• **Available records**:

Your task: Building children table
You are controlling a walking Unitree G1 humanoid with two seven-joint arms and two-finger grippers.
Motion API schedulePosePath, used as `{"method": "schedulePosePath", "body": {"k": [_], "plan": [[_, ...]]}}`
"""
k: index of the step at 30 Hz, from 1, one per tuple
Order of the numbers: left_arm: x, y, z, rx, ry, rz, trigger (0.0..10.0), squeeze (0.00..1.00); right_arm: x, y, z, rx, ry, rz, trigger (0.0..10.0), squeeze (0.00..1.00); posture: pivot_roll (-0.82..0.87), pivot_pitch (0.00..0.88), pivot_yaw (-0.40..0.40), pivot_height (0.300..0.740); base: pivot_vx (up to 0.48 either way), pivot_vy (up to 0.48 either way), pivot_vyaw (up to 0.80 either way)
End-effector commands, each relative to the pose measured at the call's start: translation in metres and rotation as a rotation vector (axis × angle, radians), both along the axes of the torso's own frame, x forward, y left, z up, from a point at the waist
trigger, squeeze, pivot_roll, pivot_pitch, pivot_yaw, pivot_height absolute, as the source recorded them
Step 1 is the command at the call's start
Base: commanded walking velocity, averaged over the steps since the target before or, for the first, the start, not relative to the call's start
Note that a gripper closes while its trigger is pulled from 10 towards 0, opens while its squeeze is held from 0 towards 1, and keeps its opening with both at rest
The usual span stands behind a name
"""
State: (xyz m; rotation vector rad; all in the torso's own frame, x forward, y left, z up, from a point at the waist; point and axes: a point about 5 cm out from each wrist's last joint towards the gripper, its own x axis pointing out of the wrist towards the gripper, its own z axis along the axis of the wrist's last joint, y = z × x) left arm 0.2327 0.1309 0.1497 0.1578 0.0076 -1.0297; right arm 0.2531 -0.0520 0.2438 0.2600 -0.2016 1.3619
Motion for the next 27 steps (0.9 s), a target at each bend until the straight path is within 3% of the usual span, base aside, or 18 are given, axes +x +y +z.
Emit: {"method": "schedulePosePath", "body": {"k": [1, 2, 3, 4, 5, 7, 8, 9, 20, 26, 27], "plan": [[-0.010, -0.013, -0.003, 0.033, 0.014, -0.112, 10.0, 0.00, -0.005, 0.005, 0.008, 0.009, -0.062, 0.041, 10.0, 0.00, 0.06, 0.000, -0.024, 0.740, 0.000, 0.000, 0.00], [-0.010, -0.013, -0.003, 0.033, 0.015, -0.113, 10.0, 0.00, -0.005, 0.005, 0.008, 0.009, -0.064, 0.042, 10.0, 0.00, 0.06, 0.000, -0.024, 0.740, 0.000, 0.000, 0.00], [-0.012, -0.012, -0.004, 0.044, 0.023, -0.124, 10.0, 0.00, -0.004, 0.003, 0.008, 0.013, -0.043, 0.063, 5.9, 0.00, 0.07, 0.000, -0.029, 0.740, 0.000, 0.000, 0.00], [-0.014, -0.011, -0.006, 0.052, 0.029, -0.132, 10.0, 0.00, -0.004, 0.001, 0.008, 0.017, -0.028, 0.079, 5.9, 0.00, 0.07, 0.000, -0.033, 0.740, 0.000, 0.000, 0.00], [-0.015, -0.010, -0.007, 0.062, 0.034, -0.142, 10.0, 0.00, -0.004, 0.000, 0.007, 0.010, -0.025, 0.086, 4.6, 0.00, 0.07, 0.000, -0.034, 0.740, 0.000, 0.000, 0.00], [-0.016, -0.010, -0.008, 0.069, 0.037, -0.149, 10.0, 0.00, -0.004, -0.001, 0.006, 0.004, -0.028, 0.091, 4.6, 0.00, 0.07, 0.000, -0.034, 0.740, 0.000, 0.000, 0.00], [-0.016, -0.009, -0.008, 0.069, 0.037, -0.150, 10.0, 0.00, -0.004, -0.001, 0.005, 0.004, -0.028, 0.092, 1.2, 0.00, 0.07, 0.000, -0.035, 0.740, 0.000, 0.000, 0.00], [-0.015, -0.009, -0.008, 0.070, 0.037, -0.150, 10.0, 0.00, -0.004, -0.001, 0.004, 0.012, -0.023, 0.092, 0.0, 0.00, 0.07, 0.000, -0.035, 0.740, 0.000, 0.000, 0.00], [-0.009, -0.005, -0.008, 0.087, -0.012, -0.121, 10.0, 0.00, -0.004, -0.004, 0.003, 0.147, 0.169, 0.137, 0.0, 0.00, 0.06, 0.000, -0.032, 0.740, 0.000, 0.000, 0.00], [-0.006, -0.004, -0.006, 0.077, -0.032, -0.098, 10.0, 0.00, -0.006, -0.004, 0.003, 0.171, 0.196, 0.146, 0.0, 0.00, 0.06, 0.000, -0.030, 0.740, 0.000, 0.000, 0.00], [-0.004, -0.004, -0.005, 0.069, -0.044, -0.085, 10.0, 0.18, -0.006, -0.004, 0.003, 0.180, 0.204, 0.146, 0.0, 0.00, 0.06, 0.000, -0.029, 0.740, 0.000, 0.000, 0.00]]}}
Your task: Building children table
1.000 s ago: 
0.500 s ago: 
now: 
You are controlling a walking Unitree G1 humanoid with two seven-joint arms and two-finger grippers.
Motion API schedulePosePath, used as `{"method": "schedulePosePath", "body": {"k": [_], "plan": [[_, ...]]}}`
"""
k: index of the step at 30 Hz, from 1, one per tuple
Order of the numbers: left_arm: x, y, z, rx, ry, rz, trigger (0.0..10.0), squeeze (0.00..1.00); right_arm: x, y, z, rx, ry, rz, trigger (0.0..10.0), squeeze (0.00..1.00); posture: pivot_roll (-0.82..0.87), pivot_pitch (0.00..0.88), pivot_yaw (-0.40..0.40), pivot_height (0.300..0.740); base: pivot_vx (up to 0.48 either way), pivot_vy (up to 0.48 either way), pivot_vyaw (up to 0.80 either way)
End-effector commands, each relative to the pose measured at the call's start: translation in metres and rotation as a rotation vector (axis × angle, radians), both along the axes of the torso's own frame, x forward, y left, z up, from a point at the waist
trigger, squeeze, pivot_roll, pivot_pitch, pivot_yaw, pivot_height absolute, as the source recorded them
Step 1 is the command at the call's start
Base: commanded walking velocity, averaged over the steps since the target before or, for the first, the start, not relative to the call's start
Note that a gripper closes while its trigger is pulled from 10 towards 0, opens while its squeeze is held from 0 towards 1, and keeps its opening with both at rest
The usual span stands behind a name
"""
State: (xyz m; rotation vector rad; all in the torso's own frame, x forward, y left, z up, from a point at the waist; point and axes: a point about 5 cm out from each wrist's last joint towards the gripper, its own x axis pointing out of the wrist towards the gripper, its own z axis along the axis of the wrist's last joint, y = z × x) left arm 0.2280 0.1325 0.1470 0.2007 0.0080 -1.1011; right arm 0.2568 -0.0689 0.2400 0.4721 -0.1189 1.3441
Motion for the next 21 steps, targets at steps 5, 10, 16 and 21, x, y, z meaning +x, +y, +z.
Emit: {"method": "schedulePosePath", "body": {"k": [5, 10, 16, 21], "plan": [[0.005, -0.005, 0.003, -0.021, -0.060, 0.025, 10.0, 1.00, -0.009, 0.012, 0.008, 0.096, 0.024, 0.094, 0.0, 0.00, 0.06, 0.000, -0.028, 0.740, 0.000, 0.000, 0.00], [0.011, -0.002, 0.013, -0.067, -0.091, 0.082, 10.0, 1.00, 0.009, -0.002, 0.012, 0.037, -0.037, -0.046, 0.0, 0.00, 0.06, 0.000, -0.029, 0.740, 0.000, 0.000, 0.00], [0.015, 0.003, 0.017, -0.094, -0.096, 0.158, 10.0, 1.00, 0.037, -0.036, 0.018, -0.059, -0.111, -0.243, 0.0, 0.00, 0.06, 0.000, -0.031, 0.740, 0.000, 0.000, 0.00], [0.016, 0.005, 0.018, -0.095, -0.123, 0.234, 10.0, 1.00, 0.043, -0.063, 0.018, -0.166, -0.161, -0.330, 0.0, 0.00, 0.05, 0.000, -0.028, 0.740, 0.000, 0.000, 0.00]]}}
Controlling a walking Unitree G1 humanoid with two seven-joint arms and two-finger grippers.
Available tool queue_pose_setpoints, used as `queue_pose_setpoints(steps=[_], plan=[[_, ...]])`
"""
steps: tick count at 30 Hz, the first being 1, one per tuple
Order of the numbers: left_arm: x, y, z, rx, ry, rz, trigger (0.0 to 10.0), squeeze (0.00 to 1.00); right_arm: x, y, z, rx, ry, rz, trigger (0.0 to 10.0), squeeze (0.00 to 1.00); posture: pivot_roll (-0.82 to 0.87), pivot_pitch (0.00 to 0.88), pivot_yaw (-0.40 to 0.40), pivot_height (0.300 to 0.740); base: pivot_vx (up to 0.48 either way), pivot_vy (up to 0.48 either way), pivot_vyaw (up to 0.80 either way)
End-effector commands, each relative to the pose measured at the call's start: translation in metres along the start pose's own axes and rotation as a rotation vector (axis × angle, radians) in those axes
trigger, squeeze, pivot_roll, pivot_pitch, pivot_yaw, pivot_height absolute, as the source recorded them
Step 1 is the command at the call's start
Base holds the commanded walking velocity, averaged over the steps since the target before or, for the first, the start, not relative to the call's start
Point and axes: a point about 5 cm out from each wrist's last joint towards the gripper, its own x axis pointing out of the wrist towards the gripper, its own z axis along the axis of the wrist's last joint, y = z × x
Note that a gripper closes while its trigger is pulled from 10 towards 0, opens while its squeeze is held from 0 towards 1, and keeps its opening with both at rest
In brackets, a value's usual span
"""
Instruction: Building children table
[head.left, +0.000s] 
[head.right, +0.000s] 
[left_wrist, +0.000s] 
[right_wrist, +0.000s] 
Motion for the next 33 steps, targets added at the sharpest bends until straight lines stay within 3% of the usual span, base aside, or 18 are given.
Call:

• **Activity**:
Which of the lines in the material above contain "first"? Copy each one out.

• **Solution to this task**:
Base: commanded walking velocity, averaged over the steps since the target before or, for the first, the start, not relative to the call's start
Base: commanded walking velocity, averaged over the steps since the target before or, for the first, the start, not relative to the call's start
steps: tick count at 30 Hz, the first being 1, one per tuple
Base holds the commanded walking velocity, averaged over the steps since the target before or, for the first, the start, not relative to the call's start

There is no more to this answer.